* [WHAT YOU NEED TO DO]: Look through the lines below and copy each one that includes "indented".

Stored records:

§

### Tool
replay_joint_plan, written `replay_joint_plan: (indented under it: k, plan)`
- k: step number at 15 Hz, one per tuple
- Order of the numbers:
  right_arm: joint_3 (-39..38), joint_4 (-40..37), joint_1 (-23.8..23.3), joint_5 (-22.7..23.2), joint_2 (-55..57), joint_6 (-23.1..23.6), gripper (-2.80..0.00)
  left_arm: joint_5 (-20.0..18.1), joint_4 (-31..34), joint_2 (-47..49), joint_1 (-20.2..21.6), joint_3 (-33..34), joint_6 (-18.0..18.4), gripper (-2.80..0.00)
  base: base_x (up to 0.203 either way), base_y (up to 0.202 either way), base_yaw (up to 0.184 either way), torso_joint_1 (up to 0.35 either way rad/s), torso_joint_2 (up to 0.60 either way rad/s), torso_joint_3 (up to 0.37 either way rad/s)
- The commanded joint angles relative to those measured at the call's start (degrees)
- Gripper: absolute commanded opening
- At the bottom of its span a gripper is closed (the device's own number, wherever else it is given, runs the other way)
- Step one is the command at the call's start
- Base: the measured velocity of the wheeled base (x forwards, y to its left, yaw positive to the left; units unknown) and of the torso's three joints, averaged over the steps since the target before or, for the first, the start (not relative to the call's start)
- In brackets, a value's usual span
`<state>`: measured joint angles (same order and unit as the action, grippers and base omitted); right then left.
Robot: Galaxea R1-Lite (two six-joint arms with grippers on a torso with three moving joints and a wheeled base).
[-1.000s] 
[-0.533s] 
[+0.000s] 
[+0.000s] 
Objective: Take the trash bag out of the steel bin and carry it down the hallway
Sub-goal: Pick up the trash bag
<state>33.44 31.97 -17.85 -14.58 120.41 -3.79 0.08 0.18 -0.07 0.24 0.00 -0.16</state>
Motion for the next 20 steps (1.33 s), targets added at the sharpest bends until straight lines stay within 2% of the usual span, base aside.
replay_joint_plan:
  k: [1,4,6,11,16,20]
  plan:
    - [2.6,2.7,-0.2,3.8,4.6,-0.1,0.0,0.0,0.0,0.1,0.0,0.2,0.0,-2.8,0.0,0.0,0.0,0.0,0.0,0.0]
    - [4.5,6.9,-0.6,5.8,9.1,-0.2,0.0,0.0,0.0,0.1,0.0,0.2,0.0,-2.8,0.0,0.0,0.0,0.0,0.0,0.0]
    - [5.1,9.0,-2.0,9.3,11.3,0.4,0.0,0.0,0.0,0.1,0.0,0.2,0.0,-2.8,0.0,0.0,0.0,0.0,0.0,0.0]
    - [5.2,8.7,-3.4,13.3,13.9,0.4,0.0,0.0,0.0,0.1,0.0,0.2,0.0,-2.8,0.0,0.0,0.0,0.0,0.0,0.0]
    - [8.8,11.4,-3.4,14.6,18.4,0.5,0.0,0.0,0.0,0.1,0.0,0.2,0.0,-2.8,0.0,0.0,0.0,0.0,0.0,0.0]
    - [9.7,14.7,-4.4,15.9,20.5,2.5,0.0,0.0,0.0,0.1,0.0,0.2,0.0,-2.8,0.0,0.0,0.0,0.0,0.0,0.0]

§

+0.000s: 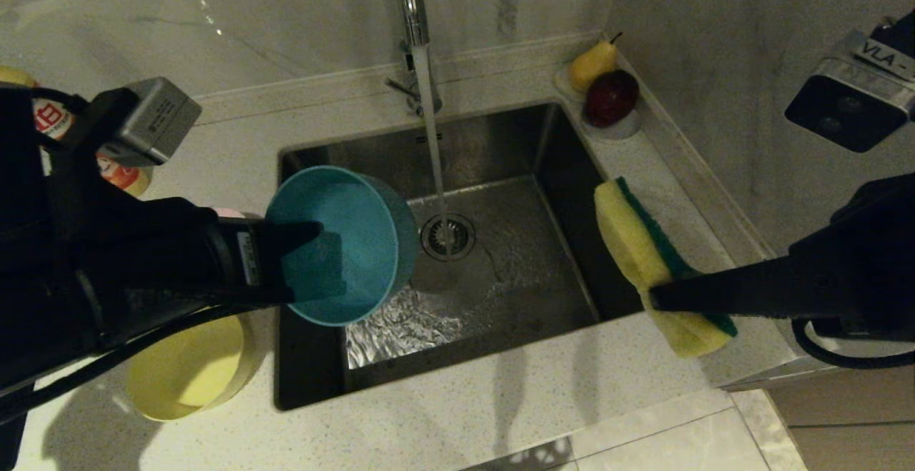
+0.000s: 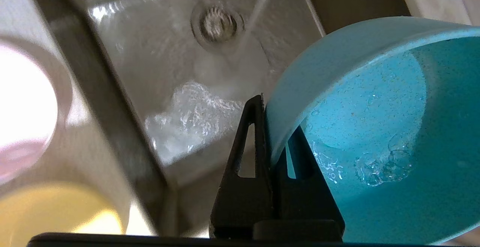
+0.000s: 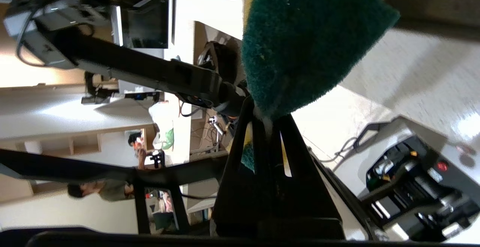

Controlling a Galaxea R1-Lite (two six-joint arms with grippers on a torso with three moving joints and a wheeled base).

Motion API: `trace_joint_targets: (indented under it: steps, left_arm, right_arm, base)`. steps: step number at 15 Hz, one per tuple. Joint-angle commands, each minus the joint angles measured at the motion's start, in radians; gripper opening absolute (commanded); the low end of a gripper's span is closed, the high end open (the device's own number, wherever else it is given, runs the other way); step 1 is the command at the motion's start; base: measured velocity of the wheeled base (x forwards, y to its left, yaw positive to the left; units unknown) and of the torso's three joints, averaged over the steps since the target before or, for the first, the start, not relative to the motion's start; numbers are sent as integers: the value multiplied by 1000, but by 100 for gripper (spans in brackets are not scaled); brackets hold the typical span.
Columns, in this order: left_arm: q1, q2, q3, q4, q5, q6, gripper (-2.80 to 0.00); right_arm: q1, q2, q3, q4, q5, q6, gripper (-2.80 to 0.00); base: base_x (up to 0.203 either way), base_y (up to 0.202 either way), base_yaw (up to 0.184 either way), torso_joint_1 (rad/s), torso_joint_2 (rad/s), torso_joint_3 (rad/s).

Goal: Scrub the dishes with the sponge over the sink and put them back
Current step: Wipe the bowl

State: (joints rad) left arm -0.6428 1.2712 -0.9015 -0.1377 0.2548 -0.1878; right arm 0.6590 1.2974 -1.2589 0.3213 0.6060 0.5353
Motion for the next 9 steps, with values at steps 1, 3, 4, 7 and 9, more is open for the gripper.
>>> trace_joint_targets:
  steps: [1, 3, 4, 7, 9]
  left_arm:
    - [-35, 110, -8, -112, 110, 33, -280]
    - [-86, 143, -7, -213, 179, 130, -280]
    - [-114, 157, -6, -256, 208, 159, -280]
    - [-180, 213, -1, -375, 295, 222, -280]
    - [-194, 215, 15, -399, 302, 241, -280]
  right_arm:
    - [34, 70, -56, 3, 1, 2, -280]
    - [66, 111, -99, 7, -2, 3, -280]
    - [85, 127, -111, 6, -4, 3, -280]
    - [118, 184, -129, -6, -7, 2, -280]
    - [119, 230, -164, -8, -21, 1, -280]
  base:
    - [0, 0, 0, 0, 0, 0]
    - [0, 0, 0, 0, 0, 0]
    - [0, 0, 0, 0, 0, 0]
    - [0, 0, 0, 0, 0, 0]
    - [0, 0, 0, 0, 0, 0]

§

* [YOUR RESPONSE]:
replay_joint_plan, written `replay_joint_plan: (indented under it: k, plan)`
Motion API: `trace_joint_targets: (indented under it: steps, left_arm, right_arm, base)`. steps: step number at 15 Hz, one per tuple. Joint-angle commands, each minus the joint angles measured at the motion's start, in radians; gripper opening absolute (commanded); the low end of a gripper's span is closed, the high end open (the device's own number, wherever else it is given, runs the other way); step 1 is the command at the motion's start; base: measured velocity of the wheeled base (x forwards, y to its left, yaw positive to the left; units unknown) and of the torso's three joints, averaged over the steps since the target before or, for the first, the start, not relative to the motion's start; numbers are sent as integers: the value multiplied by 1000, but by 100 for gripper (spans in brackets are not scaled); brackets hold the typical span.

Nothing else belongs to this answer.